Kernel Regression
Definition
Kernel regression is a nonparametric regression method that predicts a target value by taking a weighted average of nearby observations.
The most common form is the Nadaraya-Watson estimator:
\[\hat m(x) = \frac{\sum_{i=1}^{n} K\left(\frac{x-x_i}{h}\right)y_i}{\sum_{i=1}^{n} K\left(\frac{x-x_i}{h}\right)}\]Components
- $x$ is the input value where we want a prediction.
- $x_i$ is a historical input value.
- $y_i$ is the observed output for case $i$.
- $K$ is the kernel function.
- $h$ is the bandwidth.
Main Idea
Observations closer to $x$ receive more weight.
Observations far from $x$ receive less weight.
The prediction is a local weighted average.
Kernel Function
A kernel function controls how similarity decreases with distance.

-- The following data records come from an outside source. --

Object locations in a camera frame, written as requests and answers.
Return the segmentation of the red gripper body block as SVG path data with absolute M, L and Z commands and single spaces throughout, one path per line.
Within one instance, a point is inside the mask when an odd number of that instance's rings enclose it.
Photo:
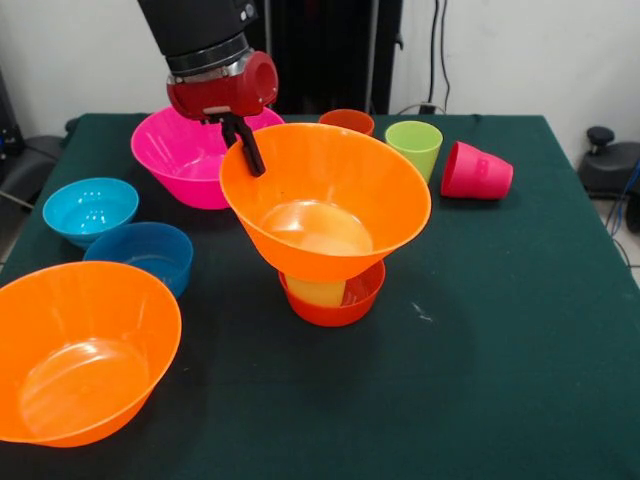
M 222 114 L 255 116 L 278 94 L 278 74 L 272 58 L 261 51 L 205 73 L 167 80 L 173 108 L 183 117 L 205 121 Z

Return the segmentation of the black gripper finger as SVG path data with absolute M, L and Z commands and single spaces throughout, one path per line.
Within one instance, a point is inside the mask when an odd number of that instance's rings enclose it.
M 236 143 L 239 127 L 242 118 L 235 114 L 223 114 L 221 116 L 221 132 L 227 148 Z
M 253 131 L 241 116 L 232 116 L 234 135 L 242 141 L 242 149 L 248 169 L 252 176 L 262 176 L 266 172 L 262 156 L 254 138 Z

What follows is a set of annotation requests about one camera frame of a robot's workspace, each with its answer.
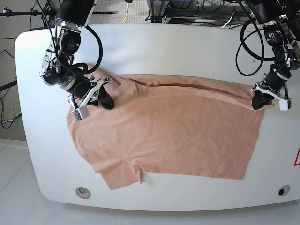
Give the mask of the red triangle sticker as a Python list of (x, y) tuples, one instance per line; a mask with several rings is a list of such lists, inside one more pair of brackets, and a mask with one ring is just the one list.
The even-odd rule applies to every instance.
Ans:
[(300, 147), (298, 149), (297, 156), (294, 162), (294, 166), (298, 166), (298, 165), (300, 165)]

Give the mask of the peach pink T-shirt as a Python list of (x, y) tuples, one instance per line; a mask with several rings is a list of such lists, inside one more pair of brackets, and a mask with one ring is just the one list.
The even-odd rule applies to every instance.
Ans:
[(78, 153), (110, 189), (143, 172), (241, 180), (264, 108), (244, 84), (174, 75), (114, 75), (114, 108), (89, 106), (67, 127)]

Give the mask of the black tripod stand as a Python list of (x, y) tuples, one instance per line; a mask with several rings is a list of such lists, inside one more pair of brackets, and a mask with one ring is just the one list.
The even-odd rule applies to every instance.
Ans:
[(29, 11), (12, 11), (4, 7), (0, 16), (40, 16), (44, 26), (48, 26), (49, 22), (55, 20), (57, 26), (78, 32), (80, 28), (87, 27), (91, 15), (115, 14), (114, 11), (95, 11), (96, 4), (95, 0), (60, 0), (59, 7), (54, 8), (49, 0), (44, 6), (36, 0)]

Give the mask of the aluminium frame stand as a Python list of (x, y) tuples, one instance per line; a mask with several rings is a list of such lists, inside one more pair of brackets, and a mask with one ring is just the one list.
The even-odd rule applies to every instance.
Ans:
[(276, 6), (284, 5), (283, 0), (148, 0), (150, 23), (174, 23), (202, 25), (222, 29), (237, 29), (248, 20), (240, 7), (254, 17), (255, 6), (262, 4), (267, 10), (275, 11)]

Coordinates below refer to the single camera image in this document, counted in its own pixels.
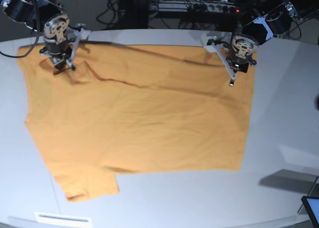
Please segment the yellow T-shirt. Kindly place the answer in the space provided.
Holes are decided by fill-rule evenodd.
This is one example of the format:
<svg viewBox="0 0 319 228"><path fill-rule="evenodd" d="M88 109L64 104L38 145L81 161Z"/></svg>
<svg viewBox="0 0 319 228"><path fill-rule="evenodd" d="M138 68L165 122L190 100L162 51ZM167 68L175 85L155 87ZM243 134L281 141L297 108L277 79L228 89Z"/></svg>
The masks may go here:
<svg viewBox="0 0 319 228"><path fill-rule="evenodd" d="M233 87L202 47L81 44L75 71L18 59L25 125L68 201L119 192L117 174L241 168L255 70Z"/></svg>

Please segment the tablet screen on stand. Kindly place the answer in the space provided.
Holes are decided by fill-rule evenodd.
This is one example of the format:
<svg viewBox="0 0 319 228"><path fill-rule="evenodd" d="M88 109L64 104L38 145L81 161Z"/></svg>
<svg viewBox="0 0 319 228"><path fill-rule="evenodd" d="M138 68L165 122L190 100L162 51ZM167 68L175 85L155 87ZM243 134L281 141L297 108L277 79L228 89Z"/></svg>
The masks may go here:
<svg viewBox="0 0 319 228"><path fill-rule="evenodd" d="M308 215L315 228L319 228L319 178L316 177L306 196L301 198L302 205L298 210L299 215Z"/></svg>

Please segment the white label on table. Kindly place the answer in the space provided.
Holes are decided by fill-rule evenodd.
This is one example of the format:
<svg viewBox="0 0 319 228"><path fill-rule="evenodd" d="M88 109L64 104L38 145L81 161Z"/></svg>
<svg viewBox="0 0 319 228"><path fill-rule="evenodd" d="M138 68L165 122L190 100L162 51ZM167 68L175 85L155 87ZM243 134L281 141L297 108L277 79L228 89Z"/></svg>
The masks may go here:
<svg viewBox="0 0 319 228"><path fill-rule="evenodd" d="M42 217L42 218L61 219L61 220L70 220L70 221L79 221L79 222L88 222L88 223L92 222L91 218L79 217L79 216L58 215L58 214L41 213L41 212L34 212L34 215L36 217L36 220Z"/></svg>

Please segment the white power strip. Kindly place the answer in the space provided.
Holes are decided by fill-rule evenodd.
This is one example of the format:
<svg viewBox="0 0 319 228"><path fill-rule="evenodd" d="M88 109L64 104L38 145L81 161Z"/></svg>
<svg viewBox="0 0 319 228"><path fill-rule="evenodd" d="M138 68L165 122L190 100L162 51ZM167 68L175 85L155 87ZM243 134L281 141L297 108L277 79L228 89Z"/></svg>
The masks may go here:
<svg viewBox="0 0 319 228"><path fill-rule="evenodd" d="M213 13L238 13L239 9L229 4L215 3L194 3L191 8L195 11L205 11Z"/></svg>

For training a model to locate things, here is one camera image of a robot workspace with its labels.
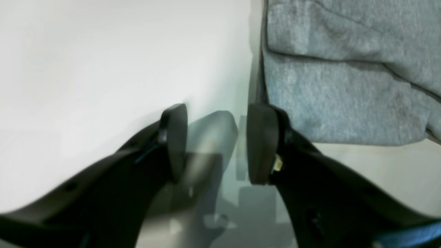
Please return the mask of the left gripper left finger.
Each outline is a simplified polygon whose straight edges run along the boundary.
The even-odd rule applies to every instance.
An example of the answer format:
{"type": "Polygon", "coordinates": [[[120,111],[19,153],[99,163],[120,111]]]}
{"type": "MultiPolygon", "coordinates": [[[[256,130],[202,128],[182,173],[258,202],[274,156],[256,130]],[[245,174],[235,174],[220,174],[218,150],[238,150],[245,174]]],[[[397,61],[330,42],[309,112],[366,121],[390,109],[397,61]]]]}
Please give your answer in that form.
{"type": "Polygon", "coordinates": [[[185,104],[45,196],[1,215],[1,240],[22,248],[133,248],[145,214],[185,168],[185,104]]]}

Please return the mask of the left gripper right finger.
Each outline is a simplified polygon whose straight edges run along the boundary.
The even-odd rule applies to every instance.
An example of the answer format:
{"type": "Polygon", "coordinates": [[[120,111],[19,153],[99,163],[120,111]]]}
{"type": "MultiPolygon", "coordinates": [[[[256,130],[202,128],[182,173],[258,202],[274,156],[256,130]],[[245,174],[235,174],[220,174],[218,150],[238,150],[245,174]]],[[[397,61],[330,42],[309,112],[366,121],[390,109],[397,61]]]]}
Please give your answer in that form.
{"type": "Polygon", "coordinates": [[[247,160],[253,185],[277,188],[300,248],[440,247],[440,218],[411,210],[322,154],[280,108],[249,105],[247,160]]]}

A common example is the Gaussian kernel:
\[K(u) = e^{-\frac{u^2}{2}}\]where:
\[u = \frac{x-x_i}{h}\]Bandwidth
The bandwidth $h$ controls smoothness.
Small $h$:
- Uses only very close observations.
- More flexible.
- More noisy.
Large $h$:
- Uses many observations.
- Smoother.
- More biased.
Basket Size Example
Let:
- $x$ = current basket size.
- $y_i$ = final basket size of historical basket $i$.
Kernel regression predicts final basket size by giving high weight to historical baskets with similar current size.
For example, if $x=10$, baskets with current size 9, 10, or 11 may receive high weight, while baskets with current size 100 receive very low weight.
Difference From Simple Conditional Mean Estimation
Simple conditional mean estimation may use only exact matches:
\[X_i = x\]Kernel regression uses approximate matches with weights.
This is useful when exact matches are rare.
Difference From k-NN Regression
Both methods use nearby observations.
| Method | Neighborhood size | Weights |
|---|---|---|
| Kernel regression | Controlled by bandwidth $h$ | Smooth distance weights |
| k-NN regression | Controlled by number of neighbors $k$ | Often equal weights |
Strengths
- Flexible.
- Smooth predictions.
- Uses nearby data instead of exact matches only.
- Good for one-dimensional or low-dimensional problems.
Weaknesses
- Bandwidth choice is important.
- Performs poorly in high dimensions.
- Can be biased near boundaries.
- Sparse regions produce unstable estimates.
Exercises
- Explain the role of the kernel function.
- Explain the role of the bandwidth $h$.
- In basket-size prediction, why might kernel regression be better than exact matching on basket size?